I think in EU it is mostly due to the German car industry (and all the associated publications) unwilling to change.
In the German speaking world everyone knows what a hp is (PS), how much his car has, his past cars had, in which configurations their car is available... although the kW is what is printed on the documents since ages now.
Nobody likes change. Some people still complain about the Euro, and that the DM was so much better... At least it is not called ECU.
This is so true! Fortunately, for BEV we seem to switch and this works incredibly well. You see kW and you know its about electrics, you see HP (or rather: PS) and you know it's about one of those wonky old "explosions in a tincan" things that eventually displaced the horse. It's quite powerful linguistic era demarcation.
I'd dispute that. Everybody can roughly imagine a 1/4 multitude of the 2.5 kW of a typical hairdryer, nobody has a meaningful mental image of the amount of continuous work one could expect rotating a number horses (peak power per horse is about 15 hp)
But seriously, I do like the split-phase power we have in the US. I think we get the best of both worlds, having lower voltages in most living spaces, and higher voltages reserved for high-power appliances.
>>I think we get the best of both worlds, having lower voltages in most living spaces
How is this possibly a benefit for anything though. It's not like 110V is safer in any practical way, if you stick something in a socket it will kill you just as much as 220V would, so it seems like for literally no reason at all American homes have a much less "ability" to support a wide range of devices that work without any issue elsewhere in the world.
It's safer because of ohms law. Anything you short it with (whether that be an object that might heat up, or a human) will pass half the current and a quarter of the power.
I've been shocked with 120v on bare skin multiple times.
Yes, but my point is that it's still just as deadly for a human. It's like asking whether you want to be in a plane crash going 300mph or 600mph - it doesn't really matter. The #1 improvement in home safety when it comes to the electrical system is the socket design to prevent foreign objects entering(like the British plug design for instance), and second one is a working RCB fuse to kill the power before you even feel a tingle. 110V or 220V doesn't really matter.
Crashing at 300mph is guaranteed deadly. Being shocked with 120v is not. I've been shocked a half-dozen times and I haven't been injured in any way.

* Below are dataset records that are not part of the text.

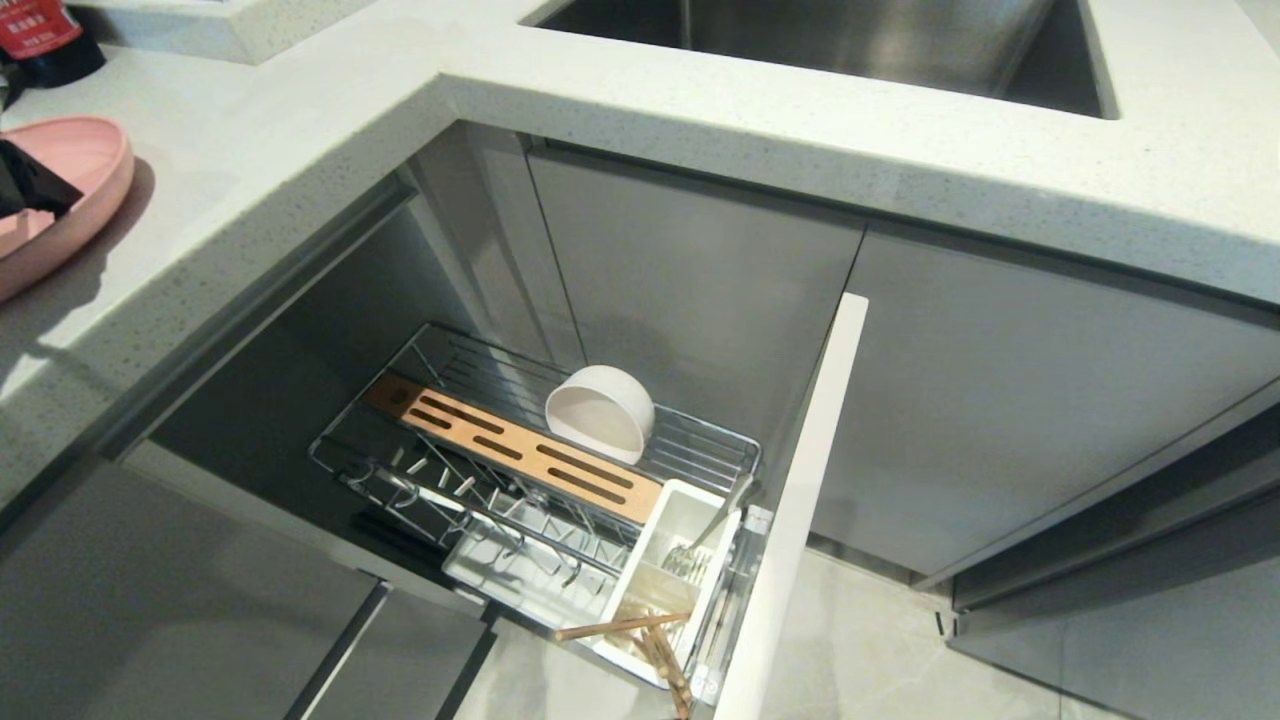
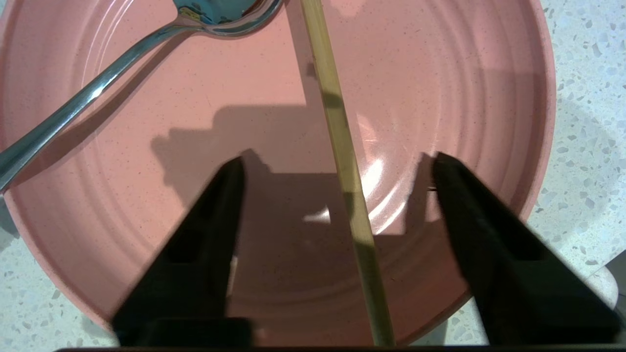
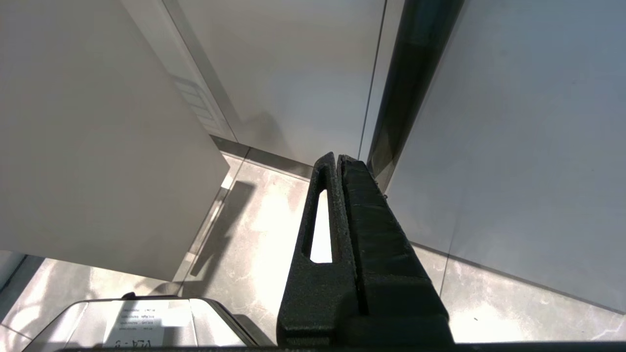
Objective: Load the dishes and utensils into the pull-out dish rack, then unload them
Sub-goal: Pick up the chopsticks and place it in the cupboard
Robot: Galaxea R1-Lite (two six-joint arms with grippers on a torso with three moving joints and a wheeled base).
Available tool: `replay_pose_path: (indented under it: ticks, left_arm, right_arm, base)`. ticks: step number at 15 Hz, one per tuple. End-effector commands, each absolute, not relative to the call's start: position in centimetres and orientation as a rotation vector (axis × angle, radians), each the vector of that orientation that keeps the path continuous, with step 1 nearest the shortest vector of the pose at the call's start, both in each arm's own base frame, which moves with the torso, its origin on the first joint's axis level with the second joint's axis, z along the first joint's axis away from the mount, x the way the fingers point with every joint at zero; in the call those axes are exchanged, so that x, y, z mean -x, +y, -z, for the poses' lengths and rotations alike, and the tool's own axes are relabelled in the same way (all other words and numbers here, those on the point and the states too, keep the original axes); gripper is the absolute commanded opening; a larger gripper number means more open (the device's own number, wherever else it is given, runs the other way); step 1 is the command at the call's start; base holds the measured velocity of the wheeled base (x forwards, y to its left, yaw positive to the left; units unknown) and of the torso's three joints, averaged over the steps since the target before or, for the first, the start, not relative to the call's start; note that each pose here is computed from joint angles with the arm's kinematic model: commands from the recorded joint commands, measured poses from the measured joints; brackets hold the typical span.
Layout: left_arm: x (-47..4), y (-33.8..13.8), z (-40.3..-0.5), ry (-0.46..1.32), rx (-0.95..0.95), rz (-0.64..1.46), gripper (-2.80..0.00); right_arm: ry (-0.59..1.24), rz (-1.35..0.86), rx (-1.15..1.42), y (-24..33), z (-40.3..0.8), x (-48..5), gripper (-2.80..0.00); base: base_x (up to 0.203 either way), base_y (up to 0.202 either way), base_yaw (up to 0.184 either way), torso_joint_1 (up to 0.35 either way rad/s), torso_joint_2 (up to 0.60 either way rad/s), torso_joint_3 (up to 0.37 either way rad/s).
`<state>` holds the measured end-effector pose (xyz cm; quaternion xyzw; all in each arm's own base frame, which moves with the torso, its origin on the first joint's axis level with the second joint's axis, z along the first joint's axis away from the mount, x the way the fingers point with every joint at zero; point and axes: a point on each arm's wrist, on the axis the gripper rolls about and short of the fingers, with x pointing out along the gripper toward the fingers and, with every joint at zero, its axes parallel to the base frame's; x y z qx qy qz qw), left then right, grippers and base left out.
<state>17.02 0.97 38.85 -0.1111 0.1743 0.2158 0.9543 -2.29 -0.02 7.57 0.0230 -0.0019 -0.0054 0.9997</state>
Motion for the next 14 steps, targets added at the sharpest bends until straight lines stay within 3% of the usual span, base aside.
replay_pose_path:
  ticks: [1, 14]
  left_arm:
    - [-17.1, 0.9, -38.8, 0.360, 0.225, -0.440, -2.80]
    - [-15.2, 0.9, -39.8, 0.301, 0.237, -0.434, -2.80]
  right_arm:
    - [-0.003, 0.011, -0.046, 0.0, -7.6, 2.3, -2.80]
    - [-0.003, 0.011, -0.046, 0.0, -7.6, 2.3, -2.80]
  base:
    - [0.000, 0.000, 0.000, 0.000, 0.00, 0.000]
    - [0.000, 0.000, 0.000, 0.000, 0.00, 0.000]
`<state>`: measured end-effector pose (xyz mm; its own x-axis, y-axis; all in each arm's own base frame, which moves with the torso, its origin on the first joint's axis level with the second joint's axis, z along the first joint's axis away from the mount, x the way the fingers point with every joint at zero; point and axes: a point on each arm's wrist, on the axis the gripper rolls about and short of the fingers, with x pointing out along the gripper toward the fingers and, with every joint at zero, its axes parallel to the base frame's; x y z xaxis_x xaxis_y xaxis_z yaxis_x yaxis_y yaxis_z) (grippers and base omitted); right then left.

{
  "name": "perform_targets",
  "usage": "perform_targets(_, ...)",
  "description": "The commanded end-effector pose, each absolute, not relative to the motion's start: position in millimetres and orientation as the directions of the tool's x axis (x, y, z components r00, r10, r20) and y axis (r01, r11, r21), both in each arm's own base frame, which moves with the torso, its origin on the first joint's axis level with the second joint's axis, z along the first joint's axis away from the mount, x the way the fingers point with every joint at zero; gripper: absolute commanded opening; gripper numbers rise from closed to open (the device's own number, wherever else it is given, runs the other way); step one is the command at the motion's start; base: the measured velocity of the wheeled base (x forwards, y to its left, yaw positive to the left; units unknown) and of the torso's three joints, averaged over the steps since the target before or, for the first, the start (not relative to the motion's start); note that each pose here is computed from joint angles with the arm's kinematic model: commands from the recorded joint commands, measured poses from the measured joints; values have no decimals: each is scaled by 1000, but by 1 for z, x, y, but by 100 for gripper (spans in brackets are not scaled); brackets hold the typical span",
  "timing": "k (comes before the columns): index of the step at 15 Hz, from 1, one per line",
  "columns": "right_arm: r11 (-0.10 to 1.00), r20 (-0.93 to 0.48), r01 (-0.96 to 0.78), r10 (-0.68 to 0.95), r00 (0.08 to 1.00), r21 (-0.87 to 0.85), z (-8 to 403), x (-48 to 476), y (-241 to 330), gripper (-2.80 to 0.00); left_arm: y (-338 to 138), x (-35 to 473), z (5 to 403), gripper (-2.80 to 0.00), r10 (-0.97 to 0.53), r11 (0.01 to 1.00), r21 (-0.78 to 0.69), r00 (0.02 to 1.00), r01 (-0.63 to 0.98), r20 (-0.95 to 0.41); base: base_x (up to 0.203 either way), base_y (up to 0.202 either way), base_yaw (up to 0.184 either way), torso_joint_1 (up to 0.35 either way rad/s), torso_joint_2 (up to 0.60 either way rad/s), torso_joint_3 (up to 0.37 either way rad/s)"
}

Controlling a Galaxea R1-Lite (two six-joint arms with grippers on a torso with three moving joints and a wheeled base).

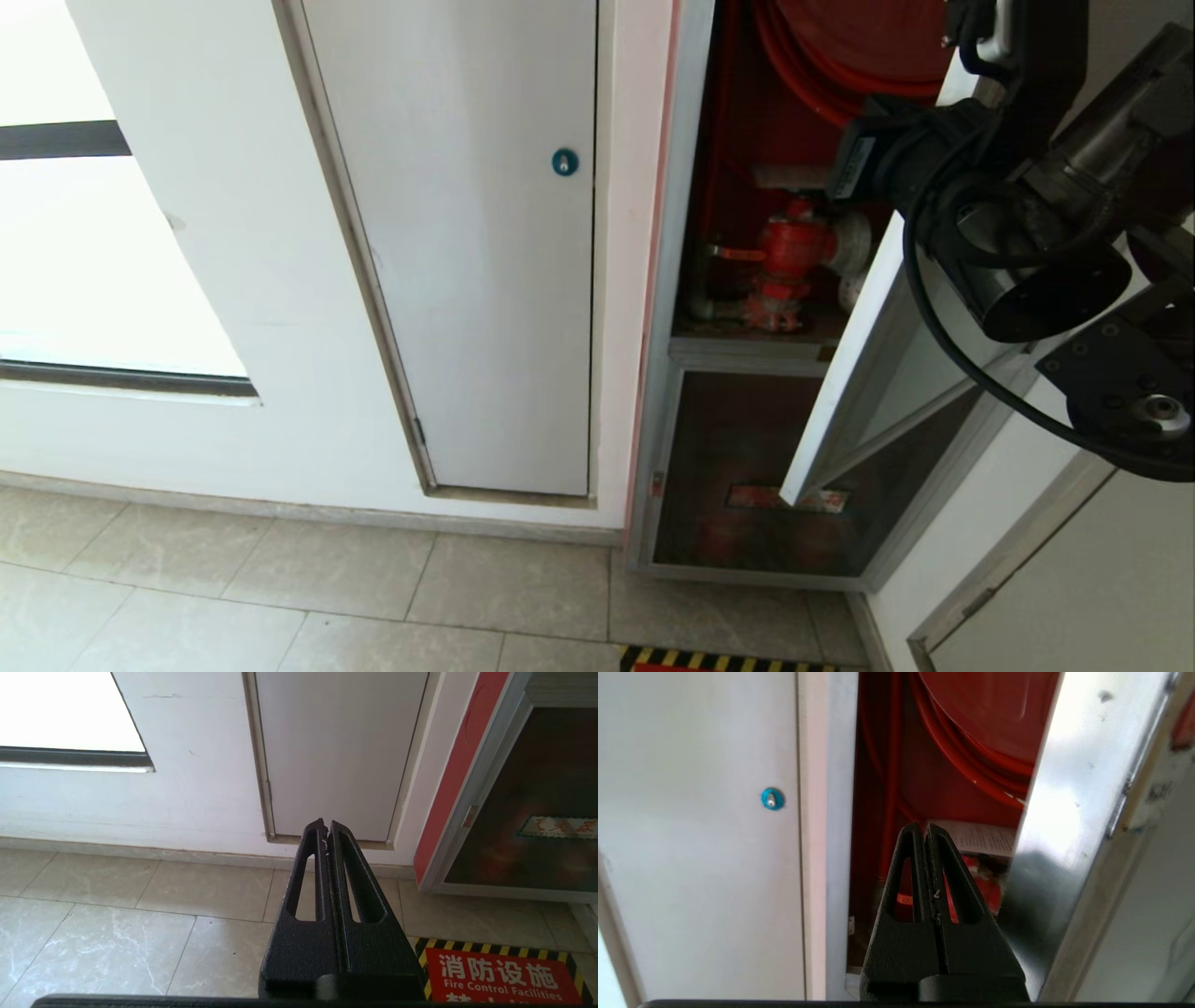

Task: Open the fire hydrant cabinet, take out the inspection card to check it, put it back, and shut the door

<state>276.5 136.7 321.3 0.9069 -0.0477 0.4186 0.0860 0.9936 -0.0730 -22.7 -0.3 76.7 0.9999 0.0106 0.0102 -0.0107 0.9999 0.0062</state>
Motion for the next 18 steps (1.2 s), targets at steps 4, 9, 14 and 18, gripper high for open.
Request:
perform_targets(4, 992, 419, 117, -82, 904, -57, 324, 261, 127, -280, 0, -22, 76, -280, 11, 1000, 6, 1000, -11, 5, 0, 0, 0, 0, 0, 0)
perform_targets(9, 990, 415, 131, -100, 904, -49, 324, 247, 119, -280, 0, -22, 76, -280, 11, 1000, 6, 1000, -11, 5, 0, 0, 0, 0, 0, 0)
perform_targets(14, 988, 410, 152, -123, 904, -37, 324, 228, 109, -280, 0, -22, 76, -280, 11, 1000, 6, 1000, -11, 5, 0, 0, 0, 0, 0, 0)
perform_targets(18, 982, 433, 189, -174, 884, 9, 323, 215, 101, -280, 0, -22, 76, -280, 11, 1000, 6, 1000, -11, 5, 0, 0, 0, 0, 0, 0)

Current code in US/Canada also requires RCDs (we call them GFCI) in some places (and AFCI everywhere, which the rest of the world hasn't really adopted) and shuttered outlets... but these do not catch all types of faults. For instance, if a human conducts electricity across two conductors connected to an RCD/GFCI, it won't trip. It only trips if current is drawn to ground or to another circuit. Layered safety is a good approach.
That's not to say that 240v systems are unsafe -- they just have different characteristics and requirements because of it.
Yeah I've been shocked a few times with 240v and it's not nice but doesn't often kill people. Most electricity caused deaths are from something causing a fire rather than shocks I think.